A principios de los años 80, cuatro poetas fuimos invitados a dar un recital en la ciudad de Pergamino. Nuestro presentador era don Arturo Cuadrado, que con más de 70 años y un niño adentro, encabezaba cuanta actividad hacíamos con aquel grupo. Arturo Cuadrado, poeta español, capitán del 5° regimiento de la República, exilado en nuestro país tras la derrota, además de ser el fundador de Botella al mar, la primer editorial en Argentina dedicada exclusivamente a la poesía, era, nada menos que para Jorge Luis Borges, uno de los más grandes conferencistas que él había escuchado.

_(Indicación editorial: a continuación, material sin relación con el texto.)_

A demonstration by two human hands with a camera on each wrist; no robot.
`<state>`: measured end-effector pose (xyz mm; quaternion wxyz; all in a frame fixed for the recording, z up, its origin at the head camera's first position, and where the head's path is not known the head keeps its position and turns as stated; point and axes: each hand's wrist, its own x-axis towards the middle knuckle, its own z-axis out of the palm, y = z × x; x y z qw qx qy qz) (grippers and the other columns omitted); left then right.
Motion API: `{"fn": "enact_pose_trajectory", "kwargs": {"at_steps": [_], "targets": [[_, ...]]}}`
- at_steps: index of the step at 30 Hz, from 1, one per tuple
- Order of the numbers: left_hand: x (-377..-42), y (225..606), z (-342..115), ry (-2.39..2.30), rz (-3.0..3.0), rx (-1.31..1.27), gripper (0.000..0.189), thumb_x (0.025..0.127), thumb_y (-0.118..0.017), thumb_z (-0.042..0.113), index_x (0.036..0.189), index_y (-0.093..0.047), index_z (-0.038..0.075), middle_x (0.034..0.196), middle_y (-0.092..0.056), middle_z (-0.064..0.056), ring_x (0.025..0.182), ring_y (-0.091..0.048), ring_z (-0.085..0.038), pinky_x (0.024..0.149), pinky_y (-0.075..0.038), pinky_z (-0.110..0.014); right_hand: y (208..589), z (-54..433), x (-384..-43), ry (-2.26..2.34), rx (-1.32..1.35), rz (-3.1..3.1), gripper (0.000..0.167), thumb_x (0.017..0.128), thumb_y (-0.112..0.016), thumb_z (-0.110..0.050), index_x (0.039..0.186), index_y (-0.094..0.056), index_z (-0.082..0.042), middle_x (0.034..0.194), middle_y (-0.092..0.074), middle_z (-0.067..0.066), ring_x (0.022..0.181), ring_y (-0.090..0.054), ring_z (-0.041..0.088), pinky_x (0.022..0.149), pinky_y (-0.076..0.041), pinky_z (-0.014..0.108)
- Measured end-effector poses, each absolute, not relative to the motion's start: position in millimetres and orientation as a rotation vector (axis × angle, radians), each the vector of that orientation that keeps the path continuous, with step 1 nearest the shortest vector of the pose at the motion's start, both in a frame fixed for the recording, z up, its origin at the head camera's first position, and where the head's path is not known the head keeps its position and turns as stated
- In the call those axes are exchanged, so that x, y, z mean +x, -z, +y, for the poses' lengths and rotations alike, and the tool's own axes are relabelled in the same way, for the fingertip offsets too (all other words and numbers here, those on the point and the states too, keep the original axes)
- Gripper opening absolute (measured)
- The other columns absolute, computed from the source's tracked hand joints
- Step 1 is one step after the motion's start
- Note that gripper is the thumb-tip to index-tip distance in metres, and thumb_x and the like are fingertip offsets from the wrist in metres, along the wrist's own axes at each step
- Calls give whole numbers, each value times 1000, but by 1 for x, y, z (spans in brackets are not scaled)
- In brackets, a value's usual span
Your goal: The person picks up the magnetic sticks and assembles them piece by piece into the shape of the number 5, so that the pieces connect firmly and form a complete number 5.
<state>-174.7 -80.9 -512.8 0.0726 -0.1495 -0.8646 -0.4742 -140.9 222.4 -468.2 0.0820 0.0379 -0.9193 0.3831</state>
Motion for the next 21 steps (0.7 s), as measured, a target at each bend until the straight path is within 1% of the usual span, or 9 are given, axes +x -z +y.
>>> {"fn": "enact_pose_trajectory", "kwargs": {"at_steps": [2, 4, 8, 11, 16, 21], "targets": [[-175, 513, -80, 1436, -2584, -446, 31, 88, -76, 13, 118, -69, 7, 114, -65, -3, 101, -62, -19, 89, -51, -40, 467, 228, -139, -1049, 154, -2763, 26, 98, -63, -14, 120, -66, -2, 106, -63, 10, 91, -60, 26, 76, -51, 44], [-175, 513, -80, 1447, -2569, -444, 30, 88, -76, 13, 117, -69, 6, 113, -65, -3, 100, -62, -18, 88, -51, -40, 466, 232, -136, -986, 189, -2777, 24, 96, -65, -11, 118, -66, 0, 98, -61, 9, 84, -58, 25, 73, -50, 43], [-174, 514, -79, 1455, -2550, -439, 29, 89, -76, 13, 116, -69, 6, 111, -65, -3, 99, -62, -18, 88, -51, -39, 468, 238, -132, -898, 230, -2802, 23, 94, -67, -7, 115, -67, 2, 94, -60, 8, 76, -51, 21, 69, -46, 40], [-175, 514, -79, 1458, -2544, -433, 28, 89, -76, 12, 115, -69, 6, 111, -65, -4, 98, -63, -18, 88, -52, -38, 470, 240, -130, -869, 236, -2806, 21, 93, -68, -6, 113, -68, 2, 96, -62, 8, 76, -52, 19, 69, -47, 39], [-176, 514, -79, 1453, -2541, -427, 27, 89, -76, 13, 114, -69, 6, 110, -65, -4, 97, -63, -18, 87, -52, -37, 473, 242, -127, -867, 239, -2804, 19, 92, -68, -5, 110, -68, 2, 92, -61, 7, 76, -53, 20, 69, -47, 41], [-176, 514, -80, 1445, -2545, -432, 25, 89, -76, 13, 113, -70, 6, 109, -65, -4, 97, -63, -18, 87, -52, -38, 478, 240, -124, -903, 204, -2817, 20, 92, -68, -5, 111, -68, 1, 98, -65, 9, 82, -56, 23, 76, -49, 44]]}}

Podría dedicarle varios páginas a Arturo, pero me limitaré a contar esta historia. Llegamos a la ciudad de Pergamino un día antes de la actividad programada y como teníamos tiempo, salimos a conocer el centro. De pronto vimos un edificio de tres plantas, abandonado, con un cartel en relieve y en franca destrucción que decía Hotel Roma. Nos detuvimos brevemente a observar la arquitectura antigua y seguimos caminando. Por la noche, cenábamos en un restaurante y un periodista del diario local, le hizo una nota a Arturo. En ella, este increíble fabulador, le dijo al periodista que en el año 33, cuando viajó por primera vez a nuestro país con García Lorca, cosa que era cierta, habían estado en la ciudad de Pergamino, cosa que no era cierta y más aún, explicó Arturo: Creo recordar que el hotel en el que estuvimos con Federico, se llamaba Roma. Y cómo desconfiar de un hombre anciano y tan prestigioso. Al día siguiente, en la tapa de ese diario y en letras enormes, todos leímos: En el año 33, Federico García Lorca, estuvo en Pergamino.